For input differences with Hamming weight more than 1, a similar rotational property can be observed for the \(\boxplus \)-rule in differential-linear. And it gives a straightforward intuition on the rotational property observed in the differential-linear distinguishers of SipHash.

7 Conclusion and Open Problems

We extend the differential-linear framework by using rotational-xor differentials in the differential part of the framework and we name the resulting cryptanalytic technique as rotational differential-linear cryptanalysis. We give an informal formula to estimate the bias of rotational differential-linear distinguisher under certain assumptions.
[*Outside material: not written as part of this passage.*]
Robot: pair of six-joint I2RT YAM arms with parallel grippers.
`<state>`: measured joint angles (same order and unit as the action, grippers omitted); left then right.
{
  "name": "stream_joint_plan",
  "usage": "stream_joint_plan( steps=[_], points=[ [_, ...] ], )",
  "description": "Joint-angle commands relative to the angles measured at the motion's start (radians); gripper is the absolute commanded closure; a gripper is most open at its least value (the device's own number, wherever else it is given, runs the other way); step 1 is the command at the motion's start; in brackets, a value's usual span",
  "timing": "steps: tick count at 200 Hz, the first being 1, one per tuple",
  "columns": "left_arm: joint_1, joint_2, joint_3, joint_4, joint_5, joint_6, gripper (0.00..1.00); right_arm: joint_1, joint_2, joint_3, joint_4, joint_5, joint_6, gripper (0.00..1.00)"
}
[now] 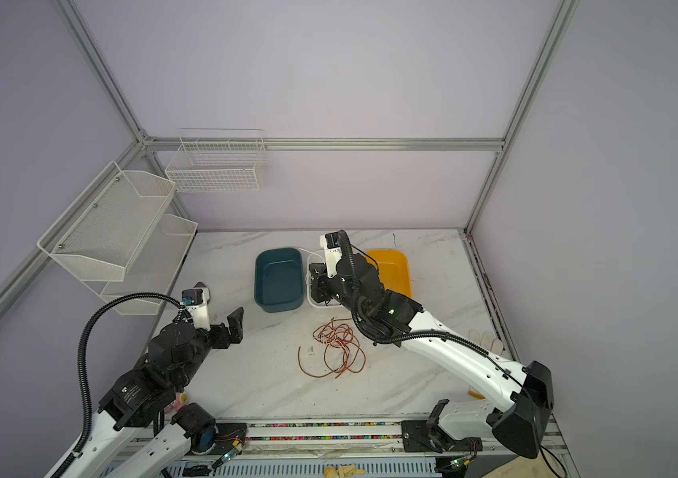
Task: Untangle the cables
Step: 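Lower the white wire into the teal bin with the right gripper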
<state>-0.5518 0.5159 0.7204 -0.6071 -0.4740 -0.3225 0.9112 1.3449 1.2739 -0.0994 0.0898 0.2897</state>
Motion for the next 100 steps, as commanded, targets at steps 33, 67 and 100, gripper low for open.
stream_joint_plan(
  steps=[33, 67, 100],
  points=[
    [0.002, -0.027, -0.044, 0.053, -0.037, -0.009, 0.00, 0.006, 0.151, 0.126, 0.073, -0.074, -0.029, 1.00],
    [0.001, -0.029, -0.043, 0.055, -0.036, -0.007, 0.00, 0.005, 0.257, 0.207, 0.084, -0.090, -0.051, 1.00],
    [0.002, -0.036, -0.047, 0.061, -0.044, -0.005, 0.00, -0.002, 0.379, 0.318, 0.089, -0.112, -0.059, 1.00]
  ],
)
In particular, we show Morawiecki et al.’s technique can be generalized to estimate the bias of a rotational differential-linear distinguisher whose output linear mask is a unit vector. We apply our method to the permutations involved in FRIET, Xoodoo, Alzette, and SipHash, which leads to significant improvements over existing cryptanalytic results or explanations for previous experimental distinguishers without a theoretical foundation. Finally, we would like to mention that we failed to derive a closed formula for the bias of a rotational differential-linear distinguisher under the sole assumption of the independence between the rotational-xor differential part and linear part. This is left open and the link between rotational-xor differential and linear cryptanalysis we presented in this work can be seen as a first step towards solving this problem.
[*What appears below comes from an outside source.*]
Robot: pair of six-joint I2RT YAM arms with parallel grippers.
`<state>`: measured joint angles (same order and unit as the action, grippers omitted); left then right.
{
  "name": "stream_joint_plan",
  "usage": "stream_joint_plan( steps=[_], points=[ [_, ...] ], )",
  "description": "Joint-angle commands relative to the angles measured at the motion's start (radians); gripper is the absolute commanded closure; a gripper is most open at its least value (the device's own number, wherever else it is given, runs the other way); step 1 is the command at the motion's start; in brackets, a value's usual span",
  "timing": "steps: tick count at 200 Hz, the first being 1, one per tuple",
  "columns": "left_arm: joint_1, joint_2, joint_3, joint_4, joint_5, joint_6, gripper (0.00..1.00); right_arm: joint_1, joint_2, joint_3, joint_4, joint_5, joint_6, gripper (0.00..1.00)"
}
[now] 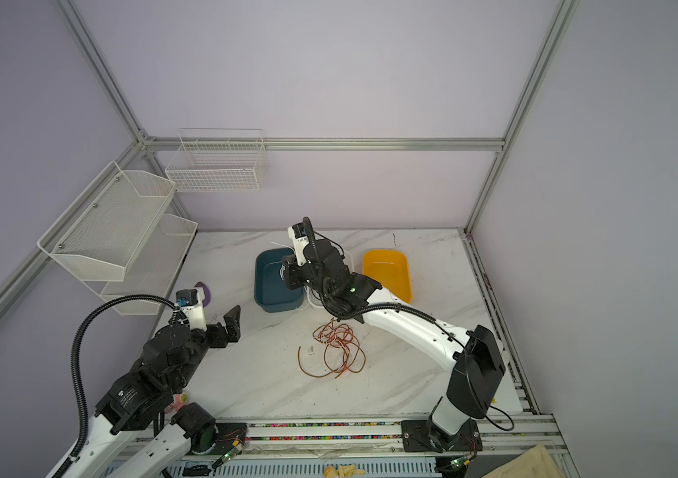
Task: Untangle the cables
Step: 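Lower the white wire into the teal bin with the right gripper, then open the right gripper to release the white wire into the teal bin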
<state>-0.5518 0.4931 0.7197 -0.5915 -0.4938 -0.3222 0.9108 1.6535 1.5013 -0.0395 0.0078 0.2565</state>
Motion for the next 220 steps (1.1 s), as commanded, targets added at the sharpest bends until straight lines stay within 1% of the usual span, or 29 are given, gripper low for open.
stream_joint_plan(
  steps=[1, 54, 94, 138, 177, 220],
  points=[
    [0.001, -0.013, -0.046, 0.045, -0.025, -0.005, 0.00, -0.001, 0.074, 0.096, 0.030, -0.031, -0.026, 1.00],
    [0.002, -0.014, -0.048, 0.048, -0.026, 0.000, 0.00, -0.013, 0.279, 0.262, 0.023, -0.065, -0.019, 1.00],
    [0.002, -0.013, -0.051, 0.051, -0.029, 0.001, 0.00, -0.024, 0.397, 0.344, 0.017, -0.052, -0.021, 1.00],
    [0.001, -0.011, -0.053, 0.054, -0.026, 0.004, 0.00, -0.034, 0.481, 0.362, 0.021, -0.031, -0.034, 1.00],
    [0.002, -0.011, -0.054, 0.056, -0.020, 0.005, 0.00, -0.043, 0.564, 0.358, 0.017, -0.048, -0.023, 1.00],
    [0.003, -0.008, -0.055, 0.059, -0.011, 0.005, 0.00, -0.048, 0.617, 0.343, 0.009, -0.067, 0.003, 1.00]
  ],
)
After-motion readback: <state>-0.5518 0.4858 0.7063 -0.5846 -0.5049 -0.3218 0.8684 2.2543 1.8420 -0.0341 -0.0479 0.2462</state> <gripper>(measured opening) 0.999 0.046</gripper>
A natural extension of rotational differential-linear cryptanalysis is to the SPN-type primitives, where one aims at finding a rotational relation that is preserved with a significant probability through the nonlinear Sbox layer. Especially, it is feasible to check all the rotational differences for their transition probabilities in a small-scale Sbox. Comparing to binary and arithmetic operations, our observation is that rotational relations are less likely to preserve in Sboxes, so it is challenging to find good distinguishers in Sbox-based designs. We leave it as an interesting future work.